In the context of our problem, a significance level of 0.10 is selected. This implies that we are willing to accept a 10% chance of incorrectly rejecting the null hypothesis, which means there's a one in ten chance to conclude that the groups differ when they actually do not.

Choosing the correct significance level is essential, as it balances the risk of Type I errors (false positives) against making a correct decision. In the case of teen court recidivism, using a 0.10 level suggests a relatively light consequence of making an incorrect conclusion, which may vary depending on the practical implications of the study.

A z-test is used to determine whether there is a significant difference between the proportions of two independent groups. This test is appropriate when dealing with large sample sizes and known variances, or as in this case, when comparing proportions.

For two proportions, the test statistic \( z \) is calculated as:\[ z = \frac{\hat{p}_{TC} - \hat{p}_{DJS}}{\sqrt{\hat{p}(1-\hat{p})\left(\frac{1}{n_1}+\frac{1}{n_2}\right)}} \]Where \( \hat{p} \) is the pooled sample proportion and \( n_1 \) and \( n_2 \) are the sample sizes of the two groups.

In our case, the calculated \( z \)-value is approximately 0.933. This statistic allows us to compare it to critical values from the z-distribution to determine if the observed difference in proportions is statistically significant.

The simplicity of the z-test lies in its systematic approach: a single calculation reveals if the observed difference could likely be due to chance.

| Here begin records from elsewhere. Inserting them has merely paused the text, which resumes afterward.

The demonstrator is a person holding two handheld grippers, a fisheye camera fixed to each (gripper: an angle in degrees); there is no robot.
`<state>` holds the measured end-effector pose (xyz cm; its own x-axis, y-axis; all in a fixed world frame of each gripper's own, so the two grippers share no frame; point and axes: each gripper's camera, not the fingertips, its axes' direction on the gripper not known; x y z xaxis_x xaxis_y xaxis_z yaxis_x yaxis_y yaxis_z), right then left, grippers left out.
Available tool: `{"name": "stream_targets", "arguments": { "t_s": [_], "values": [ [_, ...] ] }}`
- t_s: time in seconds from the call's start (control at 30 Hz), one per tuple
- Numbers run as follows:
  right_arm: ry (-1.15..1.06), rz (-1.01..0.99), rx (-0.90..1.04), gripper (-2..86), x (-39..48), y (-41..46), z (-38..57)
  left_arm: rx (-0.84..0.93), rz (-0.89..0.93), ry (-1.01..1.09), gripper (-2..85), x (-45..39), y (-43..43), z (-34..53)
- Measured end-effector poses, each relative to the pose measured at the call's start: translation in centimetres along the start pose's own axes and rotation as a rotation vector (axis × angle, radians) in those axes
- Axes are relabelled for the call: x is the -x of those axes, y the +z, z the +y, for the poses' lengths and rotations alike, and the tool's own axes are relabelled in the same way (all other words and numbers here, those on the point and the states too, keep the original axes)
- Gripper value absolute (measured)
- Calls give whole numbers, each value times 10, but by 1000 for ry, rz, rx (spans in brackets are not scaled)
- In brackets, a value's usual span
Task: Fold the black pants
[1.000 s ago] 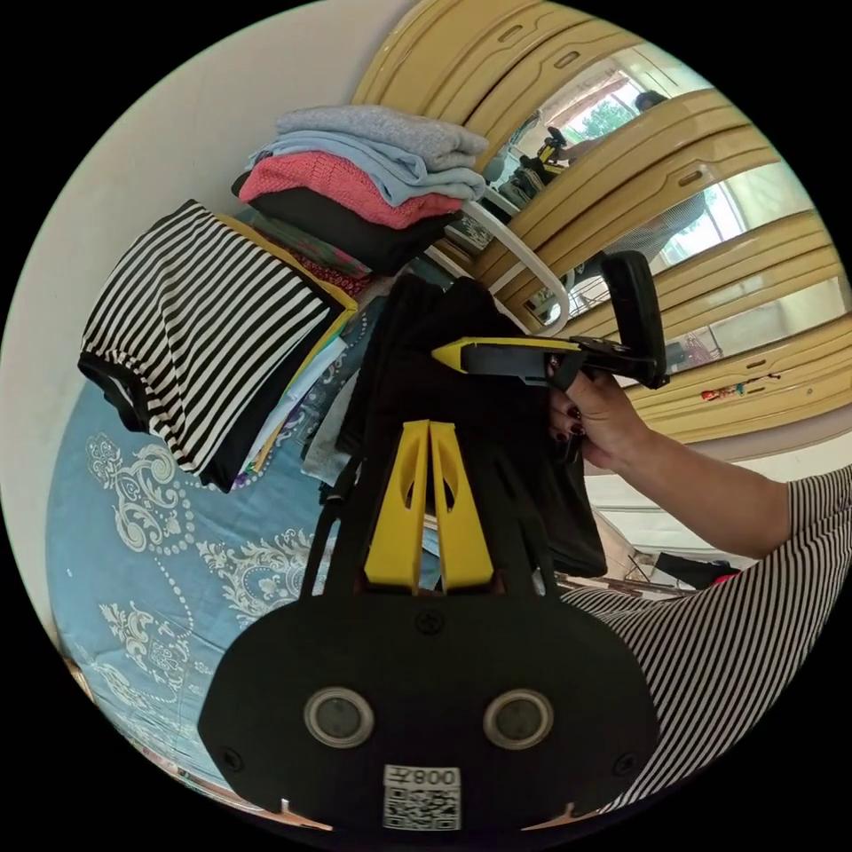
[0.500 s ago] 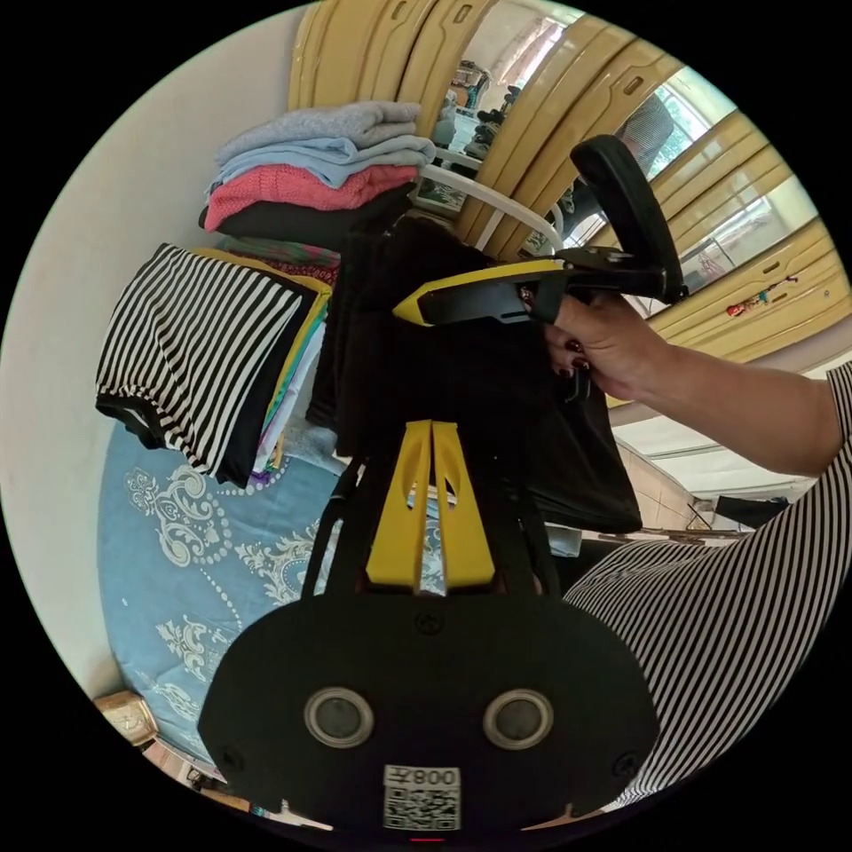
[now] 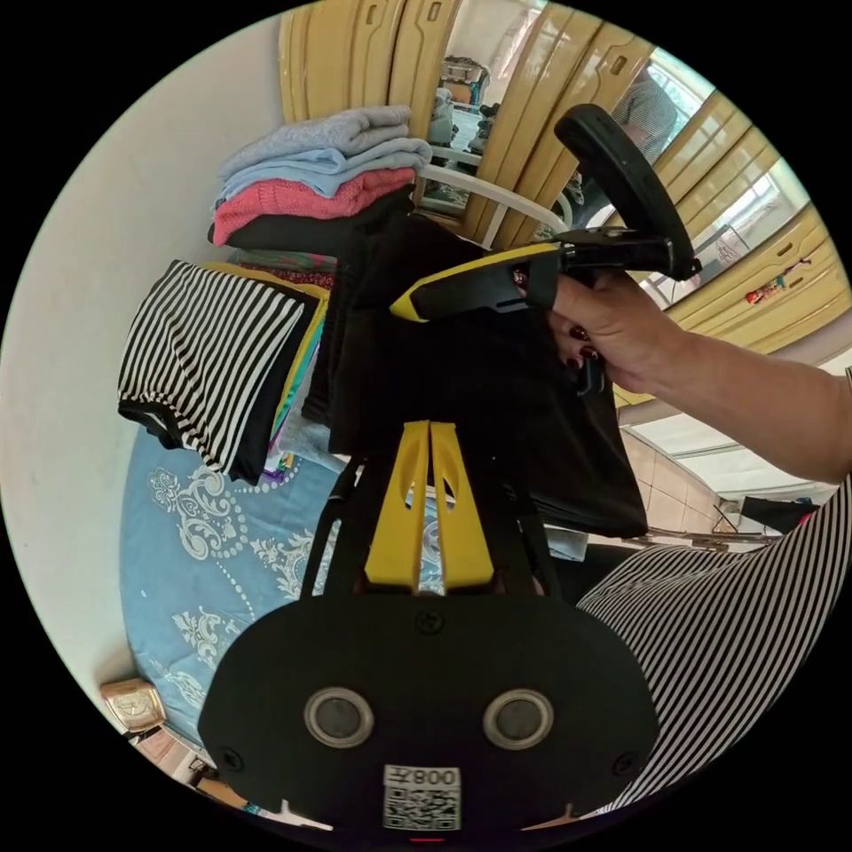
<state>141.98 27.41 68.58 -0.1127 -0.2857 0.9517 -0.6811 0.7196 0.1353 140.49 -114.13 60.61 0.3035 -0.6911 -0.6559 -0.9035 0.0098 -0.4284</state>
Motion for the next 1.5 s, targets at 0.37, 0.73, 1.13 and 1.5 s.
{"name": "stream_targets", "arguments": {
  "t_s": [0.37, 0.73, 1.13, 1.5],
  "values": [
    [-125, 134, -10, 3, 22, 33, 15, -47, -127, 26, 0, -25, 7, 27],
    [-33, 210, 91, 1, 30, 43, -6, -94, 43, -26, 0, -1, -25, 49],
    [121, 204, 163, 1, 55, 34, 127, -46, 25, 23, 0, 10, -2, 76],
    [180, 257, 255, 1, 57, 105, 130, -7, 55, 77, 1, 34, -2, 90]
  ]
}}
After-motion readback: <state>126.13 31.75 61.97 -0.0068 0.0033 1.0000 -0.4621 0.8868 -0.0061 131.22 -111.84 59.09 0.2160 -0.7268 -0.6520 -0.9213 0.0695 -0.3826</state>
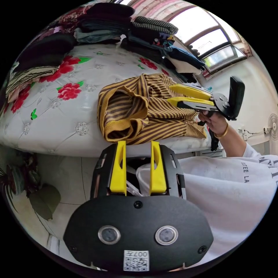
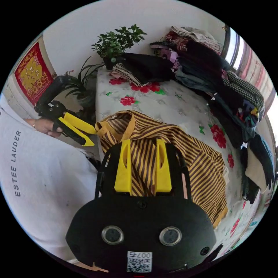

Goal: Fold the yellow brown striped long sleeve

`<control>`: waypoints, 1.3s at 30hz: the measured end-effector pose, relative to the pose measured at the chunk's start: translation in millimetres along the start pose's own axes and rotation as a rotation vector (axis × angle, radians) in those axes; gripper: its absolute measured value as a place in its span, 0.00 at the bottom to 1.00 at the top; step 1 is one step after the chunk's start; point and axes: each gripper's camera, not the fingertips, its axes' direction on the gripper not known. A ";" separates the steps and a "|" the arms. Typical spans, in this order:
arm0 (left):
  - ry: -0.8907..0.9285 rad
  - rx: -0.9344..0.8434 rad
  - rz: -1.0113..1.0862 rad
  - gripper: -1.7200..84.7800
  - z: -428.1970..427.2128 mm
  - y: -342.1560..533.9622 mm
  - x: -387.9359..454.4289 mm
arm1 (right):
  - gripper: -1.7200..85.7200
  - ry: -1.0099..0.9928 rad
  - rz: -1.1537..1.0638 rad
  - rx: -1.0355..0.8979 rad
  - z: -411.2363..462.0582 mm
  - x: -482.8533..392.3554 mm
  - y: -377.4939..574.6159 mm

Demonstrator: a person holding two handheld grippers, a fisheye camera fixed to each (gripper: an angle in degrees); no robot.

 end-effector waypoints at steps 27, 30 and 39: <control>-0.100 0.832 0.457 0.01 -321.8 101.8 206.0 | 0.02 0.418 0.274 0.922 -459.2 -10.8 167.2; -0.051 1.022 0.597 0.01 -380.4 135.6 248.8 | 0.02 0.543 0.231 1.053 -514.2 -63.0 202.8; -0.168 1.339 0.755 0.01 -430.8 140.5 339.3 | 0.02 0.810 0.190 0.985 -569.1 -63.2 196.5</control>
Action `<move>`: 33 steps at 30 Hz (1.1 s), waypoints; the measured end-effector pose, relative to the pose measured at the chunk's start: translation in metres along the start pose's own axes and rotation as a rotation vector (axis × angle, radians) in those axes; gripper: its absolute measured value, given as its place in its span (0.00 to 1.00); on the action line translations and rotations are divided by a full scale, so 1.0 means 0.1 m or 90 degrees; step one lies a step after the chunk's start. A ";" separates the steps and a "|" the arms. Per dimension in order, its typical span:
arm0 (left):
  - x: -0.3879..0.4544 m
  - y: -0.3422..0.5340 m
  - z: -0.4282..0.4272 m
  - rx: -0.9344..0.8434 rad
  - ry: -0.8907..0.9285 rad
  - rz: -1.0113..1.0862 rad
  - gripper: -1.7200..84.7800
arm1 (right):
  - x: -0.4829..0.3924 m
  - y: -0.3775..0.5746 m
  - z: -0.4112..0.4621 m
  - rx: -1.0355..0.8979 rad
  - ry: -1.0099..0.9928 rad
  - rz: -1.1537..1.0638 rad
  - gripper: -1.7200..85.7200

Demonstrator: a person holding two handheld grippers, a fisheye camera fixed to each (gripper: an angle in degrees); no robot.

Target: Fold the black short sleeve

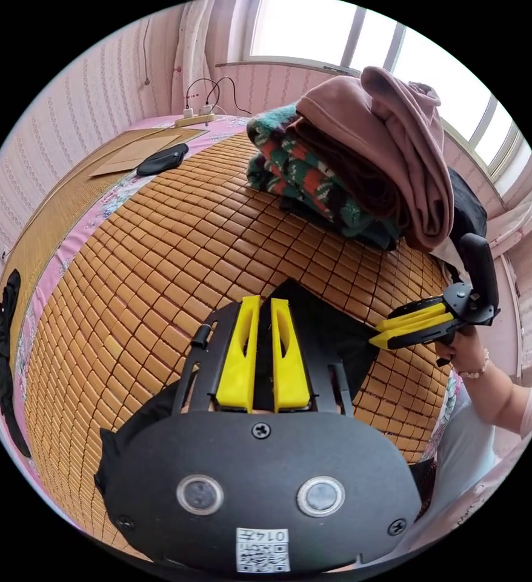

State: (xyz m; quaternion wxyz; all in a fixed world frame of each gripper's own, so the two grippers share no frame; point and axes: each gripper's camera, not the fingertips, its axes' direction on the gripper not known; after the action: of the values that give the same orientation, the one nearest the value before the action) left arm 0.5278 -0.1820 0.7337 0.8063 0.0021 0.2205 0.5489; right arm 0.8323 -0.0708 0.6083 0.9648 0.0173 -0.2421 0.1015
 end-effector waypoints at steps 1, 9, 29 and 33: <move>0.05 -0.08 0.15 -0.029 0.011 0.001 0.08 | 0.00 0.00 0.00 0.000 0.000 0.000 0.03; 0.38 -0.39 0.48 -0.093 -0.003 0.081 0.01 | 0.04 -0.04 -0.07 -0.003 -0.007 -0.005 0.03; 0.68 -0.61 0.30 -0.061 -0.021 0.049 0.09 | 0.18 -0.06 -0.15 -0.004 0.004 -0.014 0.09; 0.71 -0.55 0.36 -0.069 -0.002 0.050 0.05 | 0.15 -0.03 -0.03 -0.006 0.051 -0.030 0.06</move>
State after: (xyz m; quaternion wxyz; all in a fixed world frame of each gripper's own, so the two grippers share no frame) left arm 0.6107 -0.1322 0.7275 0.7833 -0.0322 0.1890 0.5913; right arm 0.8473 -0.0708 0.6125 0.9758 0.0145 -0.2035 0.0784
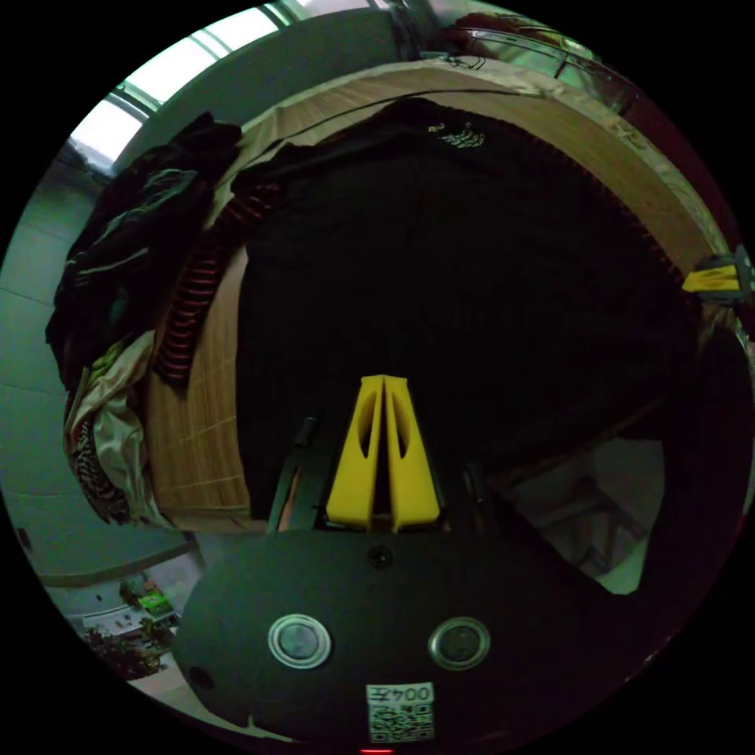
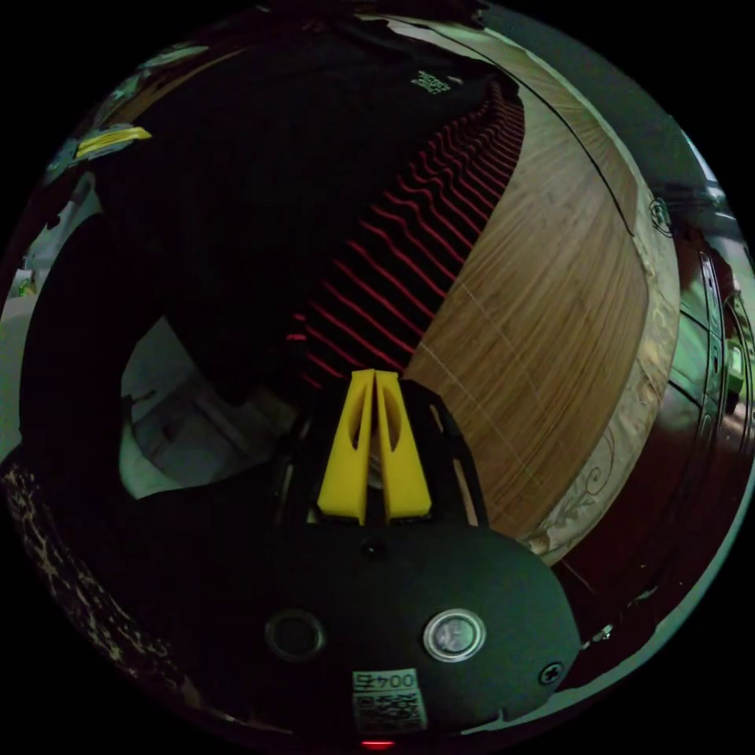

The null hypothesis \( (H_0) \) is a statement that there is no effect or difference, and it serves as the starting assumption for any hypothesis test. In this case, the null hypothesis is that the proportions of recidivism between Teen Court (TC) and the traditional method (DJS) are the same: \( p_{TC} = p_{DJS} \).

Setting up the null hypothesis is crucial because it provides a baseline to test against. If the data provide enough statistical evidence, we may reject the null hypothesis, suggesting a difference in the underlying populations.

However, in this exercise, the null hypothesis was not rejected at the 0.10 significance level since the calculated \( z \)-value of 0.933 fell within the critical value range of \(-1.645\) to 1.645. Thus, we conclude there is not enough statistical evidence to claim a difference between the two groups' recidivism rates.

The practical implication of not rejecting \( H_0 \) means the intervention of TC does not significantly differ in reducing recidivism compared to the traditional method under the conditions of this study.